Tuesday, February 26, 2008

Hillary's exit

Political columnist Jonathan Alter has some good advice for Hillary Clinton.
If Hillary Clinton wanted a graceful exit, she'd drop out now—before the March 4 Texas and Ohio primaries—and endorse Barack Obama. This would be terrible for people like me who have been dreaming of a brokered convention for decades. For selfish reasons, I want the story to stay compelling for as long as possible, which means I'm hoping for a battle into June for every last delegate and a bloody floor fight in late August in Denver. But to withdraw this week would be the best thing imaginable for Hillary's political career. She won't, of course, and for reasons that help explain why she's in so much trouble in the first place.
Click here to read the entire article in Newsweek.

It’s hard to imagine Clinton will take Alter’s suggestion to heart, at least not before the Texas and Ohio primaries on March 4. Still, he makes a good point. She has a window in time that won't stay open forever.

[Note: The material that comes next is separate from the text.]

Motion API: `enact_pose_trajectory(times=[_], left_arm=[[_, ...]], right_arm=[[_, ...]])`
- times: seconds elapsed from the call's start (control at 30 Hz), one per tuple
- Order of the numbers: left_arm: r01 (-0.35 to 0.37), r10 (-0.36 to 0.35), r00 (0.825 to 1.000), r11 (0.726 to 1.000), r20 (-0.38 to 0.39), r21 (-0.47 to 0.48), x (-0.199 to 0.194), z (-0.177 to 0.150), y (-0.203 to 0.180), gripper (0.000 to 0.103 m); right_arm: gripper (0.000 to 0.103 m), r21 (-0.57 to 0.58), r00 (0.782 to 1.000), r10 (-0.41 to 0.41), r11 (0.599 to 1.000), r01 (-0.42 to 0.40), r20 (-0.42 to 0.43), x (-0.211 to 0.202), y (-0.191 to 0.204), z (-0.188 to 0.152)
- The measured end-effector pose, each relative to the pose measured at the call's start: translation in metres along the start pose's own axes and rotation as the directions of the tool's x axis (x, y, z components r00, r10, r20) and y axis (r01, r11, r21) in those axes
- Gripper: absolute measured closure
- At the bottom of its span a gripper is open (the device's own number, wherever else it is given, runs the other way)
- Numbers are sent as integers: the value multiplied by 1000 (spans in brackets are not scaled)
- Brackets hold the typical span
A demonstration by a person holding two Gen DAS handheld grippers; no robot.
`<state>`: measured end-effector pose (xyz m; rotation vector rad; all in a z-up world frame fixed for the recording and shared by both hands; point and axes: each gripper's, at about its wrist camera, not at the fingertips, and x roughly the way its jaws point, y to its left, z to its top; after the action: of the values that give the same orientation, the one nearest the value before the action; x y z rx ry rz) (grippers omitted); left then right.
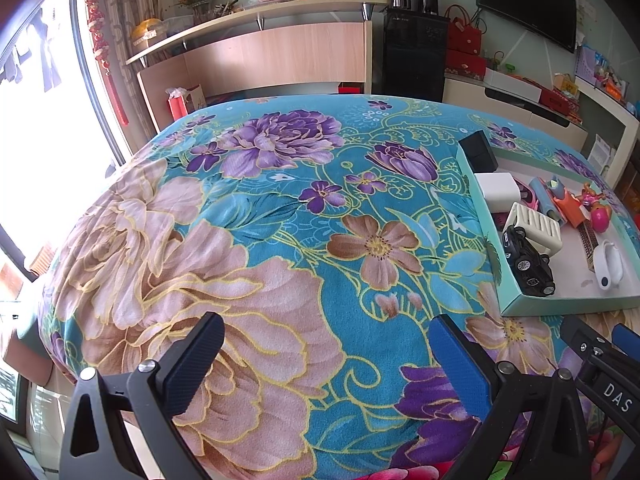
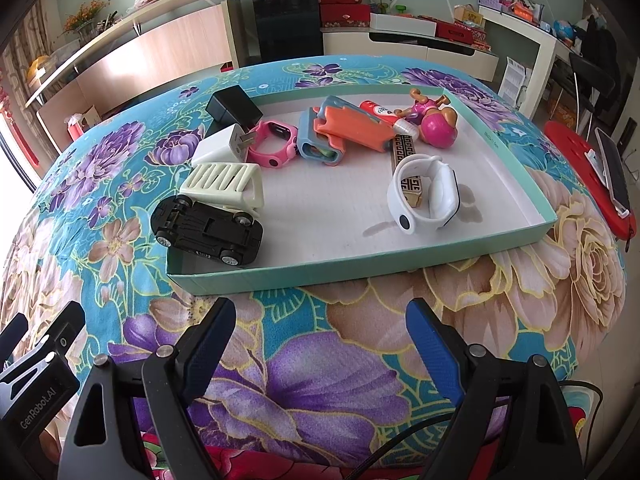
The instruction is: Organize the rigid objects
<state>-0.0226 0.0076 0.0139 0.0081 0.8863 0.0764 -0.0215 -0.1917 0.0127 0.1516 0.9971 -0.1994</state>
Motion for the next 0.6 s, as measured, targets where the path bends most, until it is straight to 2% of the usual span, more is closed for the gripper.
enact_pose_trajectory(times=[0.6], left_arm=[[-11,11,1000,1000,7,-3,-1,0,1,0]], right_arm=[[15,-1,1000,0,1000,0,-2,0,0,0]])
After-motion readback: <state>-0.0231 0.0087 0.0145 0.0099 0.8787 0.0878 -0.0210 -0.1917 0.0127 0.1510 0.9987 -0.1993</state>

The shrill and desperate attacks Clinton has directed toward her front-running opponent in the last few days are not improving her crumbling position, but no doubt some of them will be heard again in Republican political ads down the campaign trail.

It is obvious that more and more Democratic voters are jumping on the Barack Obama bandwagon because his message of change and hope is going over well. Right message. Right messenger. Impeccable timing.

Basically, Clinton has run on her experience and the fact she is a woman; the implication being that the time has come for a female president. It hasn't worked, and now neither have her attacks. Barring a monumental stumble by Obama, he will win the nomination. If she times her departure well, it would be a boon to the Democratic Party’s prospects for unity this year.

Moreover, it would show her understanding of the moment, an understanding that would have her accepting that an Obama victory in November will be a shared triumph for which she has helped pave the way. Without the various social movements since the 1950s, which have empowered minorities, workers and women, the amazing Obama phenomenon of this campaign season would still be a dream.

Bowing out gracefully at the perfect time would be a classy move, which would be something new to her 35-year resume.